THE PROBLEM => The answer must be the full listing, repeated word for word.

PROVIDED MATERIAL =>
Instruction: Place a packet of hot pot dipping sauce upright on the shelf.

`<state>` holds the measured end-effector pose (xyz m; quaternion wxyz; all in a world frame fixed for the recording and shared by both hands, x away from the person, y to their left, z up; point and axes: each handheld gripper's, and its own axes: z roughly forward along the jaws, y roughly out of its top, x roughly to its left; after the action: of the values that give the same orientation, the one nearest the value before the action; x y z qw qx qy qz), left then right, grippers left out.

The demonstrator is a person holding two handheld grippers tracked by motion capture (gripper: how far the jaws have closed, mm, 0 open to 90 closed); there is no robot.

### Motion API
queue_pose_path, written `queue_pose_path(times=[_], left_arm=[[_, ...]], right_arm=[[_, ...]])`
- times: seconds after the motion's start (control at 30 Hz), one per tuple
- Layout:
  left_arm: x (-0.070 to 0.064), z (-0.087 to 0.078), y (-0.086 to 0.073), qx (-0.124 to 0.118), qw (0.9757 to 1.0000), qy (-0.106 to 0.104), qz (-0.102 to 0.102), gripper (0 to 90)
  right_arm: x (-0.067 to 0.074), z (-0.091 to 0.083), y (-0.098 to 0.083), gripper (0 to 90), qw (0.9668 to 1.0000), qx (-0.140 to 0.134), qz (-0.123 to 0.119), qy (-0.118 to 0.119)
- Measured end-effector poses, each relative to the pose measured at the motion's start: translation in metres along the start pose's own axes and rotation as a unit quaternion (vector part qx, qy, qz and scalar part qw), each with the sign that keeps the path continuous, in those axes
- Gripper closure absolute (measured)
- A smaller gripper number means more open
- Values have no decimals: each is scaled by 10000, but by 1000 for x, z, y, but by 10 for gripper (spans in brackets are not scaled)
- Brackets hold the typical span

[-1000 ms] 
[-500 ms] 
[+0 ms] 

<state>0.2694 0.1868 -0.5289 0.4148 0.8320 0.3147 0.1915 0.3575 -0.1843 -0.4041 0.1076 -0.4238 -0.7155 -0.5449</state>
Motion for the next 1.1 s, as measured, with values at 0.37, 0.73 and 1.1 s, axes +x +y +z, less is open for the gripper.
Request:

ANSWER TO THIS PROBLEM =>
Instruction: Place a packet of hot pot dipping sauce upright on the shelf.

`<state>` holds the measured end-effector pose (xyz m; quaternion wxyz; all in a world frame fixed for the recording and shared by both hands, x away from the person, y to their left, z up; point and axes: each handheld gripper's, and its own axes: z roughly forward along the jaws, y roughly out of its top, x roughly to its left; after the action: of the values that give the same orientation, the one nearest the value before the action; x y z qw qx qy qz), left then right, grippers left out.

The demonstrator is a person holding two handheld grippers tracked by motion capture (gripper: how far the jaws have closed, mm, 0 open to 90 closed); there is no robot.

### Motion API
queue_pose_path, written `queue_pose_path(times=[_], left_arm=[[_, ...]], right_arm=[[_, ...]])`
- times: seconds after the motion's start (control at 30 Hz), one per tuple
- Layout:
  left_arm: x (-0.070 to 0.064), z (-0.087 to 0.078), y (-0.086 to 0.073), qx (-0.124 to 0.118), qw (0.9757 to 1.0000), qy (-0.106 to 0.104), qz (-0.102 to 0.102), gripper (0 to 90)
  right_arm: x (-0.067 to 0.074), z (-0.091 to 0.083), y (-0.098 to 0.083), gripper (0 to 90), qw (0.9668 to 1.0000), qx (-0.140 to 0.134), qz (-0.123 to 0.119), qy (-0.118 to 0.119)
- Measured end-effector poses, each relative to the pose measured at the motion's start: translation in metres along the start pose's own axes and rotation as a unit quaternion (vector part qx, qy, qz and scalar part qw), each with the sign that keeps the path continuous, in those axes
- Gripper closure absolute (measured)
- A smaller gripper number means more open
- Values have no decimals: each is scaled by 10000, but by 1000 for x, z, y, but by 10 for gripper (spans in brackets are not scaled)
- Brackets hold the typical span

[-1000 ms] 
[-500 ms] 
[+0 ms] 

<state>0.2694 0.1868 -0.5289 0.4148 0.8320 0.3147 0.1915 0.3575 -0.1843 -0.4041 0.1076 -0.4238 -0.7155 -0.5449</state>
Motion for the next 1.1 s, as measured, with values at 0.37, 0.73 and 1.1 s, axes +x +y +z, less is open for the gripper.
Request:

There is nothing more to this answer.